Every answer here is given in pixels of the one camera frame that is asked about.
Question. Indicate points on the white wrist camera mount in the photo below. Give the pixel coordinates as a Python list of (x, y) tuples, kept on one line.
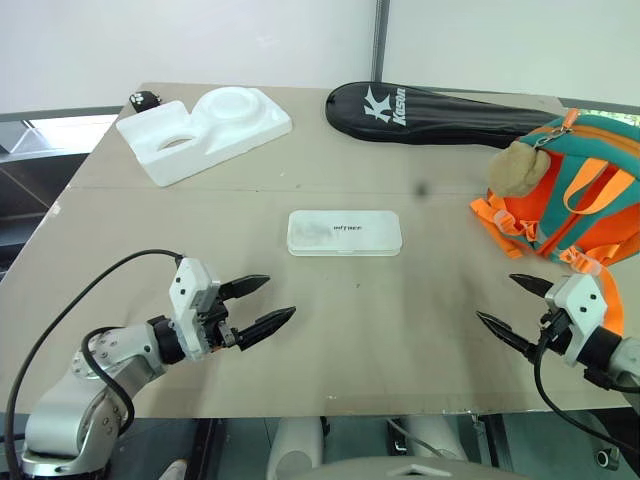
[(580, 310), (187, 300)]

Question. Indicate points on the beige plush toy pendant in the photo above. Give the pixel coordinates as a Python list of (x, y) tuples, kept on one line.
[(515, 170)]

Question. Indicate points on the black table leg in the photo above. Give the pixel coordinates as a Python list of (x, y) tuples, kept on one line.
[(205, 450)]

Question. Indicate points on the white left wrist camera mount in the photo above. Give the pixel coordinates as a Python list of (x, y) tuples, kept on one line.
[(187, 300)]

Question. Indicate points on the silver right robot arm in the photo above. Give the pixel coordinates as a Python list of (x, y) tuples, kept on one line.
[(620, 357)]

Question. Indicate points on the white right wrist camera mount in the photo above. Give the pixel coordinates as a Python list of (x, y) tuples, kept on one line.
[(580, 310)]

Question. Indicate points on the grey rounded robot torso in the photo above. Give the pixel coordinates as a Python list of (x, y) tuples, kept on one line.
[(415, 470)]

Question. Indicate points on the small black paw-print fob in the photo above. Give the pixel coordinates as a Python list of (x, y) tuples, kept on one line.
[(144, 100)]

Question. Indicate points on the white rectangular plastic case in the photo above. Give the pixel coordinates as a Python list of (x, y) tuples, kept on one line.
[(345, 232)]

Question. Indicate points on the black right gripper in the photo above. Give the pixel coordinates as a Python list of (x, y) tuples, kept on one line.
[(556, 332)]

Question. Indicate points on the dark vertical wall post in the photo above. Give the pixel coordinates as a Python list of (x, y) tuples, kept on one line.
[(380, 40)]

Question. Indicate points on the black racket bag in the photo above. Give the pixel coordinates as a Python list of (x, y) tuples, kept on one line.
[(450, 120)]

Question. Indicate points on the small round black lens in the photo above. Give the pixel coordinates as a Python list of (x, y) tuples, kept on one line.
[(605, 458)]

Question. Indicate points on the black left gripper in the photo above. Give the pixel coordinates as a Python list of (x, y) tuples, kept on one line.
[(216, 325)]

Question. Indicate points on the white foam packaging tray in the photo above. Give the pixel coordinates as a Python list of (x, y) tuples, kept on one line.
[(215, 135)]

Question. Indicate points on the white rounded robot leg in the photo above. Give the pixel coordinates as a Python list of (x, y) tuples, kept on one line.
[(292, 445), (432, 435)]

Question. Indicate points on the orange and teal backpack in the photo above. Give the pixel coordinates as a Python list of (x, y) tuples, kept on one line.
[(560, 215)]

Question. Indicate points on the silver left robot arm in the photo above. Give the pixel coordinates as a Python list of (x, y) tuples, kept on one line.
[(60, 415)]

──────────

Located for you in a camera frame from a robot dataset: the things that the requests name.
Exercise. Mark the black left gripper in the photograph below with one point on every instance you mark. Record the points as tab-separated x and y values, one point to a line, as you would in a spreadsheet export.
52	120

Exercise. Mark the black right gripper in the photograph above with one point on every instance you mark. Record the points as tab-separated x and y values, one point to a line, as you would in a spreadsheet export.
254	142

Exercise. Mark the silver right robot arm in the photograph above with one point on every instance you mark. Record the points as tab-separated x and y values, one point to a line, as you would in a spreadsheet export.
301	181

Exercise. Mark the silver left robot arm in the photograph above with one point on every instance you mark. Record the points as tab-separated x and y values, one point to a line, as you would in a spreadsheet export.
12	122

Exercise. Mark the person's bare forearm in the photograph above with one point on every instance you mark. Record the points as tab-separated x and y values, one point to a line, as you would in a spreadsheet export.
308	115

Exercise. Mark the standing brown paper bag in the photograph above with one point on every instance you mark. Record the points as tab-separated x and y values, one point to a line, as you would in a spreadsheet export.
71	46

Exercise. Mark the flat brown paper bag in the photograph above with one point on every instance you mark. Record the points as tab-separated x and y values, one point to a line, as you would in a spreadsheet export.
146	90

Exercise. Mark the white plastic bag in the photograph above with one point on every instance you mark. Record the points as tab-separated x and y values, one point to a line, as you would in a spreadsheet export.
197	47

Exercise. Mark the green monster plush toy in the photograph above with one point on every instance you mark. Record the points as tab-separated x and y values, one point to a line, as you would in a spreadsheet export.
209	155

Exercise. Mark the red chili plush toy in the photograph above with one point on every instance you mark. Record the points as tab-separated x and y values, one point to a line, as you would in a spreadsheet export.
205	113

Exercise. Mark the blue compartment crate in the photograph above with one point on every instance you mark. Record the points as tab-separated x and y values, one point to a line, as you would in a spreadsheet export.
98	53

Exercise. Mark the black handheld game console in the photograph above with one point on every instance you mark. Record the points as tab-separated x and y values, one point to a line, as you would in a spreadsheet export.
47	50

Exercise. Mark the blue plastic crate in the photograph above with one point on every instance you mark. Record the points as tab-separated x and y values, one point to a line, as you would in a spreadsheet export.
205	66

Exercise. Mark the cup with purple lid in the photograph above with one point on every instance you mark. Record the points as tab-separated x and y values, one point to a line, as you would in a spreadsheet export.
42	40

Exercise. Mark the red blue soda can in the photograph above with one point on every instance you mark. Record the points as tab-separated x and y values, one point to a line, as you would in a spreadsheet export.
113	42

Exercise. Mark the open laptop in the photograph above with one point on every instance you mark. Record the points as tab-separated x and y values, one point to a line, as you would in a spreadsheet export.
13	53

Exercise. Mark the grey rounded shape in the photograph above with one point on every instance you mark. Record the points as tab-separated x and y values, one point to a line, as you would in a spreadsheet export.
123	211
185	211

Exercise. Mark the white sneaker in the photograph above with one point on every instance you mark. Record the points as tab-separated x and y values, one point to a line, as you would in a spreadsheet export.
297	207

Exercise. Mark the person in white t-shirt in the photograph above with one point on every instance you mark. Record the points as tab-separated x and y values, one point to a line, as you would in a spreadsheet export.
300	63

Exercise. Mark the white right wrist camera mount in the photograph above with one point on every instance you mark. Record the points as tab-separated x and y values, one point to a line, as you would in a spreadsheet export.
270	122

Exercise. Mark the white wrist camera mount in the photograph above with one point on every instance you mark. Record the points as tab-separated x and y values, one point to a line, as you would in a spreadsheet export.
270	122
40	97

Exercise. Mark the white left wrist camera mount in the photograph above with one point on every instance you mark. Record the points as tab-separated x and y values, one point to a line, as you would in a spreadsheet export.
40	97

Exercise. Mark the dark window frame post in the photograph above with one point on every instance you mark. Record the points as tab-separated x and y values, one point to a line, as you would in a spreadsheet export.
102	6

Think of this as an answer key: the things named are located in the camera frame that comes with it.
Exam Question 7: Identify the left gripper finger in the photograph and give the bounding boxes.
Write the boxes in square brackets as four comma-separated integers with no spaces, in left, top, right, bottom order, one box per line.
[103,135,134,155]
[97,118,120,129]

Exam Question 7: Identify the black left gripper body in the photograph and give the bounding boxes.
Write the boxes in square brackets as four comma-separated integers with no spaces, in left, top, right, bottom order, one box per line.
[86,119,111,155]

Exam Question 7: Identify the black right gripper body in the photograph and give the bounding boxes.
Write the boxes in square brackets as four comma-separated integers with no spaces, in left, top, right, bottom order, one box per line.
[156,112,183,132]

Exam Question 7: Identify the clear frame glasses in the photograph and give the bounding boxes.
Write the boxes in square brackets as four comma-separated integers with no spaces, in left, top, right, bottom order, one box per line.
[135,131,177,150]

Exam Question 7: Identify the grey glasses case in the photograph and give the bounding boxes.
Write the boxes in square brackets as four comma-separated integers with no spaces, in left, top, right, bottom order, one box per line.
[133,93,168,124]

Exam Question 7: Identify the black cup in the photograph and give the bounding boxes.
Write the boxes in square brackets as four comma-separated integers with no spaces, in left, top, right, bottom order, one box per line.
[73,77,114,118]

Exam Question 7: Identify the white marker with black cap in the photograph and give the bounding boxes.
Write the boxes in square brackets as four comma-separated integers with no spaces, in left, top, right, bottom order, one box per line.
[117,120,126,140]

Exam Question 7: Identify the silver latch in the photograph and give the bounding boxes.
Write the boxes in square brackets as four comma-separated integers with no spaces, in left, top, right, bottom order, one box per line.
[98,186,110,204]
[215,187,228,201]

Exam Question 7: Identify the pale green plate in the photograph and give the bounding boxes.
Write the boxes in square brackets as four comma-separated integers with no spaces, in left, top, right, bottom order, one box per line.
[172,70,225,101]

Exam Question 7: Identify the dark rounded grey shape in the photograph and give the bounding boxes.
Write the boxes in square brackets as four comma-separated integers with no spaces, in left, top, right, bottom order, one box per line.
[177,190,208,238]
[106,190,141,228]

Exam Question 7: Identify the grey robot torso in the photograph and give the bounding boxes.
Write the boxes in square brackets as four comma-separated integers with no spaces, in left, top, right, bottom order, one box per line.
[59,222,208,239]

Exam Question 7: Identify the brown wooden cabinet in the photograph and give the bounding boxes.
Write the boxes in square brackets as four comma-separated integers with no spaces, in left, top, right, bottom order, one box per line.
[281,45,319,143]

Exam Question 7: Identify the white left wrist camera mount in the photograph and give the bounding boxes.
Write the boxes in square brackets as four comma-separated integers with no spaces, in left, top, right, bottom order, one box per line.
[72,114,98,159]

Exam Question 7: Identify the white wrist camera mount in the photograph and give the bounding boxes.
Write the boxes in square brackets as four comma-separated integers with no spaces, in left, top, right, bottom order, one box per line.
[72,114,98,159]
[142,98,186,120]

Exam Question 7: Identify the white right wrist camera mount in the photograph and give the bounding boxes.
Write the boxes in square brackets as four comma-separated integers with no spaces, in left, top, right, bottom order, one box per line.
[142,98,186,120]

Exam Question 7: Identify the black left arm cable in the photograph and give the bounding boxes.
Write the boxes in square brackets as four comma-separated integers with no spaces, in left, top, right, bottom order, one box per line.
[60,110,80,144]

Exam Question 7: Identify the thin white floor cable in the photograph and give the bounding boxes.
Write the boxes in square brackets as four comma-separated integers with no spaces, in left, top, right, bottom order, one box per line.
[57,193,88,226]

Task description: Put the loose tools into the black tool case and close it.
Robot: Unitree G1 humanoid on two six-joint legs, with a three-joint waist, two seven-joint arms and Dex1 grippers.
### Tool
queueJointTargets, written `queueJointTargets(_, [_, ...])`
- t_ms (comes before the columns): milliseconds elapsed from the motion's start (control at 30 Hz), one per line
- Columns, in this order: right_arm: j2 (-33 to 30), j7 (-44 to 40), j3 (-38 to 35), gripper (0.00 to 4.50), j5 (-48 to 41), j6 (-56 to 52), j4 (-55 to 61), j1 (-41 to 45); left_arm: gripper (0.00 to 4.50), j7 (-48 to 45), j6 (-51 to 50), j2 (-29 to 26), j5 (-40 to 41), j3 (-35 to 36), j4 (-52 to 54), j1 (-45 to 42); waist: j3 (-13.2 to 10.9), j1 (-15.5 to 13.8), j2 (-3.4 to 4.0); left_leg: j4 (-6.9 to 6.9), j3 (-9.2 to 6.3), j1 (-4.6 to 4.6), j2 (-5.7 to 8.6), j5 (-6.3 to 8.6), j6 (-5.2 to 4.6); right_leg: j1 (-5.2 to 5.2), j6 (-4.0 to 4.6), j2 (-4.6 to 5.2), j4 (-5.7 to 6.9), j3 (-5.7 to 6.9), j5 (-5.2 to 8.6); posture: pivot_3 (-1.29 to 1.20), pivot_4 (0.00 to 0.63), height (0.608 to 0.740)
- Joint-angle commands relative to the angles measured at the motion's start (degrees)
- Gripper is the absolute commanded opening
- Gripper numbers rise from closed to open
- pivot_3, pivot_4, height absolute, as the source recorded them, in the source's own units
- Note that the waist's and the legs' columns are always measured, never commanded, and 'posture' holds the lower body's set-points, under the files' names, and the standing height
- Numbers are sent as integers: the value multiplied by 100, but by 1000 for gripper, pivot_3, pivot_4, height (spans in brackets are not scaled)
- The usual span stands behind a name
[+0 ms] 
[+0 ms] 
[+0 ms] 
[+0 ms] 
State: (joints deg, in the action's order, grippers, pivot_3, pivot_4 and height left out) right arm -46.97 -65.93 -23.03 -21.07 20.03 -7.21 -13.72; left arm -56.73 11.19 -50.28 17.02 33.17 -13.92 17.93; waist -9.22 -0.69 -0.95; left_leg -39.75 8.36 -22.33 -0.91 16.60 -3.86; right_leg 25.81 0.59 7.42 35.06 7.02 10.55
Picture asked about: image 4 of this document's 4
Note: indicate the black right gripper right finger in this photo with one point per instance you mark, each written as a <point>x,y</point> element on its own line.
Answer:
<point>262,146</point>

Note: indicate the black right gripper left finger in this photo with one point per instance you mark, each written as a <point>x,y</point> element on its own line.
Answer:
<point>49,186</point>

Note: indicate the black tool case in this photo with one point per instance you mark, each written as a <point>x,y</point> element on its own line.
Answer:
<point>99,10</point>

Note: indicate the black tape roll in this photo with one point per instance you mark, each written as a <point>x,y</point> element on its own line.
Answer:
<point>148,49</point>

──────────

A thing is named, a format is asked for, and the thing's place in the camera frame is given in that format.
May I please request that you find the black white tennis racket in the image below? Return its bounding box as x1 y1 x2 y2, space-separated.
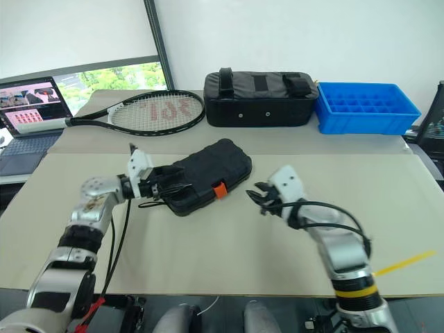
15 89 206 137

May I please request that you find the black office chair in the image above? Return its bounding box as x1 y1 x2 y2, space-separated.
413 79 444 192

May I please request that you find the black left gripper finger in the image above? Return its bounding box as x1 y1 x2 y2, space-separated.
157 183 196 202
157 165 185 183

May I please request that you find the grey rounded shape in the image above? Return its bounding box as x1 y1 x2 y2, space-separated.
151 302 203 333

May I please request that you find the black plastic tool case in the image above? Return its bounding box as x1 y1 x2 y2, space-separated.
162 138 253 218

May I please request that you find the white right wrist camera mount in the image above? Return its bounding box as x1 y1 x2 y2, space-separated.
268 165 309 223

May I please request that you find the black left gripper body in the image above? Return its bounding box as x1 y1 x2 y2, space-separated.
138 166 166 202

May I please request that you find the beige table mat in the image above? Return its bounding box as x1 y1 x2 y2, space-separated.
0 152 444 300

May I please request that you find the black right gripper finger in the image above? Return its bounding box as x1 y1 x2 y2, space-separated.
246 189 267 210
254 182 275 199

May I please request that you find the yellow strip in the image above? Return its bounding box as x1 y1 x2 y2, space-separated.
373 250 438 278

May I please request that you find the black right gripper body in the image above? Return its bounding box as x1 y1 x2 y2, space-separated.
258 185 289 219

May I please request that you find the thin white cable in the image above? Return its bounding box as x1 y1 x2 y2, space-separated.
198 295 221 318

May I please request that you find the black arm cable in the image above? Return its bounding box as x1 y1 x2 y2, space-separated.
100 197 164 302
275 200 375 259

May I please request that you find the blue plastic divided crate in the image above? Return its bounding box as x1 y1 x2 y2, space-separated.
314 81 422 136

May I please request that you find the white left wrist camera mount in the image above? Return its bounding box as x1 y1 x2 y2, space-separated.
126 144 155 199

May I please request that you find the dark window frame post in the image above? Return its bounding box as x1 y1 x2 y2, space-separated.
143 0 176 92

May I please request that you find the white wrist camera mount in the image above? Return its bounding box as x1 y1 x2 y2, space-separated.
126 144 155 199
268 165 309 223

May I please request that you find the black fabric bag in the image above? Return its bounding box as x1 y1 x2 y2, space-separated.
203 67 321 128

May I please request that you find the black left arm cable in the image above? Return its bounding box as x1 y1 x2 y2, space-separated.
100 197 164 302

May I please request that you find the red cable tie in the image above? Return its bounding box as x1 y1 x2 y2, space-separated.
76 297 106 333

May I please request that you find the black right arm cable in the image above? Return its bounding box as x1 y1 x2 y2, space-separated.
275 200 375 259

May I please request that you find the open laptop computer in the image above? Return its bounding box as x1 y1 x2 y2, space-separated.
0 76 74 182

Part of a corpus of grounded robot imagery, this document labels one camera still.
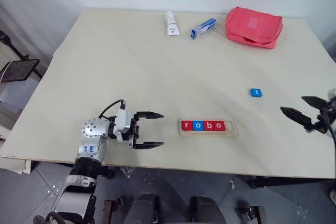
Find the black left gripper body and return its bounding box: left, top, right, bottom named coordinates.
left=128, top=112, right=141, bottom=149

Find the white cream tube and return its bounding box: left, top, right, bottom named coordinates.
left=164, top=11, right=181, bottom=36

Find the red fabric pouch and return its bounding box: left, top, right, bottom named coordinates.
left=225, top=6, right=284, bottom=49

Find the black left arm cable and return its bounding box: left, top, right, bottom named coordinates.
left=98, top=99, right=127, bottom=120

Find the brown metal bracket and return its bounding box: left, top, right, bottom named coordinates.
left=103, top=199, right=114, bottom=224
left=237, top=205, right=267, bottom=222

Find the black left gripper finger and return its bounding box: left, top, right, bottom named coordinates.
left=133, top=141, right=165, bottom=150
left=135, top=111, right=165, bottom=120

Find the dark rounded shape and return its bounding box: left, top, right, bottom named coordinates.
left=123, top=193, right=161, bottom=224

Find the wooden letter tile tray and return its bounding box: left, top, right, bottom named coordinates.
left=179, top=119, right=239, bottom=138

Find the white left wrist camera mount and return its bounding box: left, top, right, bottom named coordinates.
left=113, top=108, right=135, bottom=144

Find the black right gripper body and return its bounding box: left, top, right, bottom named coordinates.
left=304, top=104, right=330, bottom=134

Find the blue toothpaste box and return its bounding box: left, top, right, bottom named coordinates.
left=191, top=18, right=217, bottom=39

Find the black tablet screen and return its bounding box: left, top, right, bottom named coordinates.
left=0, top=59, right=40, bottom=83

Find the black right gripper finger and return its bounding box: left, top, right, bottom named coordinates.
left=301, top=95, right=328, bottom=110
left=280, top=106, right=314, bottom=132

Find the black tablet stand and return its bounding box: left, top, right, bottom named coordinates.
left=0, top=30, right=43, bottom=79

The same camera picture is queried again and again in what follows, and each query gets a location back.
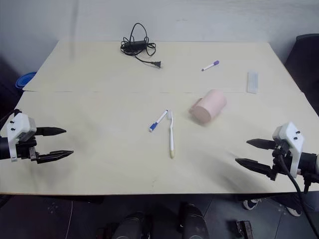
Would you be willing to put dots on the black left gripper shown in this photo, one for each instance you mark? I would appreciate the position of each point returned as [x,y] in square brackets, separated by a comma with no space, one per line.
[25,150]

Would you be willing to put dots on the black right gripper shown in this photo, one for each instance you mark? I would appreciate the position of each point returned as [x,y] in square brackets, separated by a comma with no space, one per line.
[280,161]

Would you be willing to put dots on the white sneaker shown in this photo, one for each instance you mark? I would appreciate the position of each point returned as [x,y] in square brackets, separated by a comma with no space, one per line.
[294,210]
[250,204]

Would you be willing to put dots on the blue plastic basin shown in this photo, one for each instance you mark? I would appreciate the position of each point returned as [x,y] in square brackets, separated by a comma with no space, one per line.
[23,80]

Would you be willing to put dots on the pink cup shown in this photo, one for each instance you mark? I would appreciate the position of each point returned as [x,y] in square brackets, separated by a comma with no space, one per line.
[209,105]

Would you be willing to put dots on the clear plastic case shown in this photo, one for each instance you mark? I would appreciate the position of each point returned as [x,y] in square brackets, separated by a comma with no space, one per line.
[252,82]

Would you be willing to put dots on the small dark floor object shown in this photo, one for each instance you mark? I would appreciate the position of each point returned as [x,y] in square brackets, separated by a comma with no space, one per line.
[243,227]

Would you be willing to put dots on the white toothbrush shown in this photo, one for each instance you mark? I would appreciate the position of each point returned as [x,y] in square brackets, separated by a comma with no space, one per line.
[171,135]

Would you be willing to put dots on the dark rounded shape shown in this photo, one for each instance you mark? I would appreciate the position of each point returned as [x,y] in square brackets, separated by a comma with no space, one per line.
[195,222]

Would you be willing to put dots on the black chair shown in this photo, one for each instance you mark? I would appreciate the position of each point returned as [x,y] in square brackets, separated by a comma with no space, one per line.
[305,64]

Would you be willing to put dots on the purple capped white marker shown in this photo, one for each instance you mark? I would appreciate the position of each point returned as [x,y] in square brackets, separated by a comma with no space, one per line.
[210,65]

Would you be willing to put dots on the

──────────

Goal of the exercise
In the material above, find the line containing "- Gripper is the absolute commanded opening" and the line containing "<point>148,49</point>", then write out exactly those two lines and every line between them, and nothing more.

Task response
- Gripper is the absolute commanded opening
- Gripper numbers rise from closed to open
- pivot_3, pivot_4, height absolute, as the source recorded them, in the source's own units
- Note that the waist's and the legs' columns are always measured, never commanded, and 'posture' holds the lower body's set-points, under the files' names, and the standing height
- Numbers are sent as integers: the value multiplied by 100, but by 1000 for gripper, pivot_3, pivot_4, height (spans in brackets are not scaled)
- The usual span stands behind a name
[+0 ms] 
[+0 ms] 
[+0 ms] 
[+0 ms] 
State: (joints deg, in the action's order, grippers, pivot_3, pivot_4 and height left out) right arm -46.97 -65.93 -23.03 -21.07 20.03 -7.21 -13.72; left arm -56.73 11.19 -50.28 17.02 33.17 -13.92 17.93; waist -9.22 -0.69 -0.95; left_leg -39.75 8.36 -22.33 -0.91 16.60 -3.86; right_leg 25.81 0.59 7.42 35.06 7.02 10.55
Picture asked about: image 4 of this document's 4
Note: indicate the black right gripper right finger in this photo with one point per instance you mark, each written as a <point>x,y</point> element on its own line.
Answer:
<point>262,146</point>

Note: indicate the black right gripper left finger in this photo with one point per instance you mark, each written as a <point>x,y</point> element on its own line.
Answer:
<point>49,186</point>

Note: indicate the black tool case in this photo with one point per instance you mark, each written as a <point>x,y</point> element on its own line.
Answer:
<point>99,10</point>

Note: indicate the black tape roll in this photo with one point per instance you mark, each written as a <point>x,y</point> element on its own line.
Answer:
<point>148,49</point>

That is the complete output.